Former NASA JPL director visits UTSA
February 11, 2020
Dr. Firouz Naderi, former director of NASA’s Jet Propulsion Lab (JPL), visited UTSA and spoke about past and future Mars missions on Feb. 7. Naderi worked in NASA’s JPL for 36 years, and before he stepped down four years ago, he was the director of solar system exploration.
Naderi began his presentation by expressing the value of the audience’s skill sets and knowledge.
“What I am here to tell you is that when you all graduate [and] go out in the field, in some places, all of your specialties come together, combine together, [and will] do something really magical,” Naderi said.
He then transitioned into his experiences with the previous Mars missions and the most difficult parts of them. He explained that, with precise calculations, it is easy to predict when the spacecraft will rendezvous with Mars, but the seven-minute landing is the most unpredictable part of the mission.
“What kills you is not the 350 million miles,” Naderi said. “It is the last seven minutes.”
When approaching Mars at 30,000 mph and decelerating to 1,000 mph, the resistance from Mars’ atmosphere increases the temperature of the spacecraft’s heat shield to 1,600 degrees Fahrenheit. The parachute deploys at 900 mph, and the heat shield comes off the spacecraft at 370 mph. At 70 mph, the powered descent begins, and at two mph, the sky crane lowers the rover onto the ground.
Naderi conveyed the stress in the JPL at the time of landing.
“You can’t allow yourself to get emotional or [let] stresses build up, not until you land,” Naderi said. “Then, when you land it, it was just like something that you had compressed, and it lets out, and the emotions are all out.”
Naderi went on to explain a future Mars mission that will launch in summer 2020 and a three-mission plan to bring Martian samples to Earth.
The NASA Mars 2020 mission is the first of a three-mission plan to drill for rock samples on Mars and bring them back to Earth.
The 2020 mission will involve sending a rover to Mars with a drill that will pull samples from Mars’ surface and leave capsules of samples along a path. The mission will also send a helicopter in the underbelly of the rover. The helicopter will part from the rover once it has landed and aid it in navigating Mars’ difficult terrain.
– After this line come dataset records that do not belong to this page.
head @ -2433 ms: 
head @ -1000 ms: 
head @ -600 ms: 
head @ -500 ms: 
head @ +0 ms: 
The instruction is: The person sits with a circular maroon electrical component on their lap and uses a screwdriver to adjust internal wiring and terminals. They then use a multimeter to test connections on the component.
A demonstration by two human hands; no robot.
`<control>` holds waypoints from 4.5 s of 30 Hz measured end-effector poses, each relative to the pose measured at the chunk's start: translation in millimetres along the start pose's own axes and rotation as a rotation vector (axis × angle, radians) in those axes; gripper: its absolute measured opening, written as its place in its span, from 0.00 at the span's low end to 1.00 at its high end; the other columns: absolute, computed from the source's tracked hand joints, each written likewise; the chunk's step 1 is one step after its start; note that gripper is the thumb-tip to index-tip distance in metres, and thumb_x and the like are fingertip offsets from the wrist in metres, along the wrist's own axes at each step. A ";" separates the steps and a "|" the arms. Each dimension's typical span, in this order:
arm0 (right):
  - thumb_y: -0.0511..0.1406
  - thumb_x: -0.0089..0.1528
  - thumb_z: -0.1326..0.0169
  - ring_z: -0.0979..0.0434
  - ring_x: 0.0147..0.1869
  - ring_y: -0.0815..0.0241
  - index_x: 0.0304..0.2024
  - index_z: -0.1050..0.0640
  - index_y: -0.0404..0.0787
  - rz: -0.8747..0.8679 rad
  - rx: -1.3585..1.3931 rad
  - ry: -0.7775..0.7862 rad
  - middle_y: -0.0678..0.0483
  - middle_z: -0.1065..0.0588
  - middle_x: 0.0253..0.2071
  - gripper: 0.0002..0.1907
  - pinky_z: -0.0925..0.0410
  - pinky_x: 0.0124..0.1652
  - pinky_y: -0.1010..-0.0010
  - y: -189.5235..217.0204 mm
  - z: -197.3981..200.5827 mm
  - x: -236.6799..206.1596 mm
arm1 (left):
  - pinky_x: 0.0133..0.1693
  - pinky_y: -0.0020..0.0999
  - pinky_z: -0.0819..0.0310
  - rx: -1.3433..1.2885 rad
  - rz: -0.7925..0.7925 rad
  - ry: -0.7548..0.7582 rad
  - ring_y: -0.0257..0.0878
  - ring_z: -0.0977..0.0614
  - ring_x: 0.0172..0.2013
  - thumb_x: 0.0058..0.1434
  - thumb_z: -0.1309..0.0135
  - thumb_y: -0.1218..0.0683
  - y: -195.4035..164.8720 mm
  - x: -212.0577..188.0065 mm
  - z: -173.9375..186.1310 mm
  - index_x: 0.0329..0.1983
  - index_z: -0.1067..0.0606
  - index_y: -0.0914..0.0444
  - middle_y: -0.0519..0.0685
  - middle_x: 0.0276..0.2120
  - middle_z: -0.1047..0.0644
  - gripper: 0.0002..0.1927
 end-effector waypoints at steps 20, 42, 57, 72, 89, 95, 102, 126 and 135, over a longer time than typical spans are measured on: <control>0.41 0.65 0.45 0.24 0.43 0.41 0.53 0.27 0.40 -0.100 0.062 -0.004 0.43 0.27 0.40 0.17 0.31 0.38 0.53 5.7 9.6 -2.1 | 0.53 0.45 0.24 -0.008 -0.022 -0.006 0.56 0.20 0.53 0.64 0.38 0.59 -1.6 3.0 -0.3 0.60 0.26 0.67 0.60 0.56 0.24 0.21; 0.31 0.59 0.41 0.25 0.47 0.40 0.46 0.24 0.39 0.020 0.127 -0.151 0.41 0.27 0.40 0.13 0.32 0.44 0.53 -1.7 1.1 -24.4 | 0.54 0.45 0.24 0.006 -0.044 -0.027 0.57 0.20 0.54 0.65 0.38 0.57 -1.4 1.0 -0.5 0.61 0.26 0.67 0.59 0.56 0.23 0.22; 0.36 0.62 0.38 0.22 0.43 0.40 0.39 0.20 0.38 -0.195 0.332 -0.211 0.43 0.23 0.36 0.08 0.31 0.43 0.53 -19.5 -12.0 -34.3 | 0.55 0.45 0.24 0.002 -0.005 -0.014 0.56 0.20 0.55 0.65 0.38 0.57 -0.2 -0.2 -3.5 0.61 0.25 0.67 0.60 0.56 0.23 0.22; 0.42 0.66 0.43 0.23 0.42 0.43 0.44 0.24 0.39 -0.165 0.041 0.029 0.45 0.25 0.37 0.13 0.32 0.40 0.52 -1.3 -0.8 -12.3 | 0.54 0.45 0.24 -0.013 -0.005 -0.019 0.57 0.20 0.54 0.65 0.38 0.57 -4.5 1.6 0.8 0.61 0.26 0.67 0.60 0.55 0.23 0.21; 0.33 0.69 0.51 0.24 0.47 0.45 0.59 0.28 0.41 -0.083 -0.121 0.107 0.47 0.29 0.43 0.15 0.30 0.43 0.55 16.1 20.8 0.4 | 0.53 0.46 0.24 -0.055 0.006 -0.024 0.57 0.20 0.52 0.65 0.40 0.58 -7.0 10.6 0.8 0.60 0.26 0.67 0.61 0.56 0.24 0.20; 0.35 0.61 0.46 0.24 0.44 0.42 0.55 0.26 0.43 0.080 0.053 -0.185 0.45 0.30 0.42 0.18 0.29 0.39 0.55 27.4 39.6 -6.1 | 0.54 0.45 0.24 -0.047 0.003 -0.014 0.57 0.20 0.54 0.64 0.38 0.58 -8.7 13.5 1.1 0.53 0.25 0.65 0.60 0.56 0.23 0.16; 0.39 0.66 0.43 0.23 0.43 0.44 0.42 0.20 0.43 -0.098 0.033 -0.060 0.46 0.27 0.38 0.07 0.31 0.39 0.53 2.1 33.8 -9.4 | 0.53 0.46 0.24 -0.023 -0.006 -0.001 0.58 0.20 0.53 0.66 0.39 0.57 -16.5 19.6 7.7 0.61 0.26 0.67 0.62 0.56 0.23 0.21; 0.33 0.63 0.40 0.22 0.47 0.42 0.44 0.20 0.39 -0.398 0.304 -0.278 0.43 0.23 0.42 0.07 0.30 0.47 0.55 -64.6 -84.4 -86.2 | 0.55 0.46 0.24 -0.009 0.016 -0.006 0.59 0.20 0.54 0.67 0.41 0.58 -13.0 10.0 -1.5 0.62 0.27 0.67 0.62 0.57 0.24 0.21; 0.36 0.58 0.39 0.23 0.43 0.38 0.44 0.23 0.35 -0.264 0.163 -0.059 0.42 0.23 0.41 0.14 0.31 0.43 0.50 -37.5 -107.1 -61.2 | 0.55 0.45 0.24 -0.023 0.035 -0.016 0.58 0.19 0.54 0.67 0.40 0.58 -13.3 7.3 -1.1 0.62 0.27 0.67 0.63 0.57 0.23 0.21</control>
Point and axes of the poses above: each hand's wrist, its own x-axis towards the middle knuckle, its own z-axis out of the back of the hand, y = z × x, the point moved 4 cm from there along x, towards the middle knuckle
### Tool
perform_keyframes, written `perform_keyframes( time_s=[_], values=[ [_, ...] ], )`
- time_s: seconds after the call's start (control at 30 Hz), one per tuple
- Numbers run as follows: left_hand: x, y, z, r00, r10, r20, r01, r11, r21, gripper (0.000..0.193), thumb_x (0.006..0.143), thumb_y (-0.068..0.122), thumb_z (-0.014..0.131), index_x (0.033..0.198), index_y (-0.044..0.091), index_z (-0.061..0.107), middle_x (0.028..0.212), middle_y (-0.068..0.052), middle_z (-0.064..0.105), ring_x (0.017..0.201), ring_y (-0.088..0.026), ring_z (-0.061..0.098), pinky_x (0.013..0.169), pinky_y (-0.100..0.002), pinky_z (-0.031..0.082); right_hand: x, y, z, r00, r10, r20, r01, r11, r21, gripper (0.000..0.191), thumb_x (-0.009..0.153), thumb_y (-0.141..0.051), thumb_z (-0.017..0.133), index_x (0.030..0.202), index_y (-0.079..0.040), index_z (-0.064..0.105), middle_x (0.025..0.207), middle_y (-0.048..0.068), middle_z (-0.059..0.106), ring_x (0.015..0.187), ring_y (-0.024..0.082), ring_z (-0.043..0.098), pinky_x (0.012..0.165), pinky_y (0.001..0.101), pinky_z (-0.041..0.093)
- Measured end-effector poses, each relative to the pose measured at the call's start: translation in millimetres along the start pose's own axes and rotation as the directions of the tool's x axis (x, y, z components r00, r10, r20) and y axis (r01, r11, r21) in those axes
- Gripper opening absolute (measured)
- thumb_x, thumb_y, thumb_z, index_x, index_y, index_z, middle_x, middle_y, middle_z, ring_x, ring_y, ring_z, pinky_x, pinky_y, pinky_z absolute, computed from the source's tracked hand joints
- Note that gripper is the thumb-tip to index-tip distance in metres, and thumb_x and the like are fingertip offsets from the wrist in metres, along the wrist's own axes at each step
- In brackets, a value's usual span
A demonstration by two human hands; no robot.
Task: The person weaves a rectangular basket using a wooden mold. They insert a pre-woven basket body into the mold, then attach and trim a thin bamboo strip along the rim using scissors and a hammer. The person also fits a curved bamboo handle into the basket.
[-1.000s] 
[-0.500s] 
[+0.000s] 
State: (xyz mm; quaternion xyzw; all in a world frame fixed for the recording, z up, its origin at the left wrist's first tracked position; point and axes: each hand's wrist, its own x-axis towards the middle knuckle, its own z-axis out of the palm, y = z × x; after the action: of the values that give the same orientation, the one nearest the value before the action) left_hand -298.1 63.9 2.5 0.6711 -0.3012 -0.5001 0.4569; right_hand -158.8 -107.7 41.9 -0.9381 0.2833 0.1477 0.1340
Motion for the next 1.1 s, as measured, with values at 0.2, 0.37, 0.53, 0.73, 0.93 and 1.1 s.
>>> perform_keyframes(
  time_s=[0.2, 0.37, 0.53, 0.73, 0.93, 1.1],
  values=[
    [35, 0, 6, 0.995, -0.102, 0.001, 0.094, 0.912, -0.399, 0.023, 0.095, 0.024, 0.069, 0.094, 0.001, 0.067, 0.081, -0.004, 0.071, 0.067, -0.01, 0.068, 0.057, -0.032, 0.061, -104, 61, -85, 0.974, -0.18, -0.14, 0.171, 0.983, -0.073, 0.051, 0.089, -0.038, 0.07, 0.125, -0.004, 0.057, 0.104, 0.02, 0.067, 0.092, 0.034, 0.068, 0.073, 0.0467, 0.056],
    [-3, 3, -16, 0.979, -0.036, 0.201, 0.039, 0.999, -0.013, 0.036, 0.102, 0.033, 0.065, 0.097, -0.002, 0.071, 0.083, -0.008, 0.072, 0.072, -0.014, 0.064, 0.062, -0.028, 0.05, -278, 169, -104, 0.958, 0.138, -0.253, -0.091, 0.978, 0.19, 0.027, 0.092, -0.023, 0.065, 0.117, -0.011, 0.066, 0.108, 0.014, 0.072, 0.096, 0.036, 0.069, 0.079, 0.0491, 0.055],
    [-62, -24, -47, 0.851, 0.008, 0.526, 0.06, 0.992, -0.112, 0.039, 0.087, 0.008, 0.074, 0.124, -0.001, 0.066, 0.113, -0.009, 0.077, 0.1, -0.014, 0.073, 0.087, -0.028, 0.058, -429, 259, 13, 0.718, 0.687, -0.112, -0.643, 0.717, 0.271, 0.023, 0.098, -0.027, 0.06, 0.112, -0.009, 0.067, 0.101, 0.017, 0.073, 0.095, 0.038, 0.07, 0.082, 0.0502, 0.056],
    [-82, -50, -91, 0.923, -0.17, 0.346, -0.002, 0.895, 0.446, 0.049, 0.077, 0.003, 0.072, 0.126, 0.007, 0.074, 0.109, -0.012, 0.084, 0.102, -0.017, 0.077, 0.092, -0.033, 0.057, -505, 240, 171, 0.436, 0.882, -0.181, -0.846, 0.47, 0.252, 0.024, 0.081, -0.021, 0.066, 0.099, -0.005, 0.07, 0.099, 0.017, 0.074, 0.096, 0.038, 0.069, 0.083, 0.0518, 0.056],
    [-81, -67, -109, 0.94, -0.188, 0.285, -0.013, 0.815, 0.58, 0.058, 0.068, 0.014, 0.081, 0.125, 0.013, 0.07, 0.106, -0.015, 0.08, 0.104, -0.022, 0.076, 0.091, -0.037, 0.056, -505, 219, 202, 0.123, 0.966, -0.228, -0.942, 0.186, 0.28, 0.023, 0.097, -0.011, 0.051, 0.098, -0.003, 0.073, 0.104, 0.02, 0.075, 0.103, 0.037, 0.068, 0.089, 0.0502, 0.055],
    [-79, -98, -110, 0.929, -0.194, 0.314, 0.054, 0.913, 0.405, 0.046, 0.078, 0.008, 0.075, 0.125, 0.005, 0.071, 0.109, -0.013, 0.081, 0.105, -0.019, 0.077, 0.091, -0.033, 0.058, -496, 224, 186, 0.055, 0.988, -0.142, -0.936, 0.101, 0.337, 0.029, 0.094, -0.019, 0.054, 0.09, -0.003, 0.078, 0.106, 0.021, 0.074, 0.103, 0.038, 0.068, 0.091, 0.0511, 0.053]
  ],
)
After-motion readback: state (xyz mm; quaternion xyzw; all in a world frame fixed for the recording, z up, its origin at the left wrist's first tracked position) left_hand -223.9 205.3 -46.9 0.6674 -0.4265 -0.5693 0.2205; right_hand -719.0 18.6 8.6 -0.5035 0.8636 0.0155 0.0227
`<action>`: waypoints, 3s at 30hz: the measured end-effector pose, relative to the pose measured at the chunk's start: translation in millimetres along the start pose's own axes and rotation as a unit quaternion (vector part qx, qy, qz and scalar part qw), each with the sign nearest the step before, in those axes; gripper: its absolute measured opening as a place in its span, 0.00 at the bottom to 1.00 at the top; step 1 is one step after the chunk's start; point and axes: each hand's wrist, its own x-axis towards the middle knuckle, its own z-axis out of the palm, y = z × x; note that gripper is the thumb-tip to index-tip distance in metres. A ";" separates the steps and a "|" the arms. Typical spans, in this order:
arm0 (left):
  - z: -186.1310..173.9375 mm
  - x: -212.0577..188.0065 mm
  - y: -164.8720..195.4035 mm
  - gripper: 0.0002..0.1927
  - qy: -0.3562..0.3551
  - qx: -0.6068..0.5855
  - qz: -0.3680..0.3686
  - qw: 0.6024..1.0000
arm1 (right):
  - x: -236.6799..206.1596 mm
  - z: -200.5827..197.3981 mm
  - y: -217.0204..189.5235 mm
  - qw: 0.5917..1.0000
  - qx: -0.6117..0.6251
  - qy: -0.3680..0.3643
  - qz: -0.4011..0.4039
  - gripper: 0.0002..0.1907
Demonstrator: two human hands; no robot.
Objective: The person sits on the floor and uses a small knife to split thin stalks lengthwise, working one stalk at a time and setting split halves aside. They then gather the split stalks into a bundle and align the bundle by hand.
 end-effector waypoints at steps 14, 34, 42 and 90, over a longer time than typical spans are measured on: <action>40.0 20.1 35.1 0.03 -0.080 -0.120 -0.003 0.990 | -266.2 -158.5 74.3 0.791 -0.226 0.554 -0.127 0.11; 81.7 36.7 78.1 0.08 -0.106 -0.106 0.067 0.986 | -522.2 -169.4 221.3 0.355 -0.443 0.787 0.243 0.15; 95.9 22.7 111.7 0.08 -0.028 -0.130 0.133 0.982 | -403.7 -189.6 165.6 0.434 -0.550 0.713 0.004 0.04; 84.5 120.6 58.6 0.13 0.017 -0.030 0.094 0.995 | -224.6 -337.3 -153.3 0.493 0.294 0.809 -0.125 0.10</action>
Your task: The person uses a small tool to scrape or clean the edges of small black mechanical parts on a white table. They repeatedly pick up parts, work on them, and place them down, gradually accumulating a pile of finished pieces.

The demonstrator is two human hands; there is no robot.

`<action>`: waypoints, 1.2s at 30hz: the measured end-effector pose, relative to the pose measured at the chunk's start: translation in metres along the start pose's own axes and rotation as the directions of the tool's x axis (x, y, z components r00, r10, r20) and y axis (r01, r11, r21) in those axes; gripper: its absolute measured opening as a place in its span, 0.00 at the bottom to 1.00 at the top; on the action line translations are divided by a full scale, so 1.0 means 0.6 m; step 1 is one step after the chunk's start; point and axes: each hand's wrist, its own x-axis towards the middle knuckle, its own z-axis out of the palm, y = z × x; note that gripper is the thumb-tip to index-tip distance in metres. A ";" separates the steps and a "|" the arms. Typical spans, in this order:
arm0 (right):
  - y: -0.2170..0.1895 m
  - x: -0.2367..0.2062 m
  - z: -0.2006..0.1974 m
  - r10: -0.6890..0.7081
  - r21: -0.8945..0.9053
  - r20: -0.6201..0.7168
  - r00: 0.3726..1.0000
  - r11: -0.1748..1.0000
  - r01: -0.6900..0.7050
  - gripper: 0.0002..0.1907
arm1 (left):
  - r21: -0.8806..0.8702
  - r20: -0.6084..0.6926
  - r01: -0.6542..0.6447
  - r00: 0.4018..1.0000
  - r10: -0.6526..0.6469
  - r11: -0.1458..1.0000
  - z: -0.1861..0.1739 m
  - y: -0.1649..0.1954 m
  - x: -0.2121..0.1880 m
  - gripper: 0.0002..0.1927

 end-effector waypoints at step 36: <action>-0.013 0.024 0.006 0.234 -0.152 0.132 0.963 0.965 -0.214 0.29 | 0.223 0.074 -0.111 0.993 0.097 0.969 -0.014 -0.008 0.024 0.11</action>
The helicopter will be the first aircraft to fly on another planet.
The second mission will have a smaller rover land on Mars and pick up the capsules containing samples of Mars’ surface then return to space until the third mission’s spacecraft captures it and returns it to Earth.
Naderi expressed that if Martian samples could be returned to Earth to be tested on in laboratories, the detail of the observations could be much more precise and may lead to the discovery of materials that point to life on Mars.
“I’m hoping that they bring the samples back to Earth,” Naderi said. “And I’m sure, with the best scientists around the world and the best instruments [on Earth], we will learn things about Mars [that without them] there would be no other way to learn on Mars.”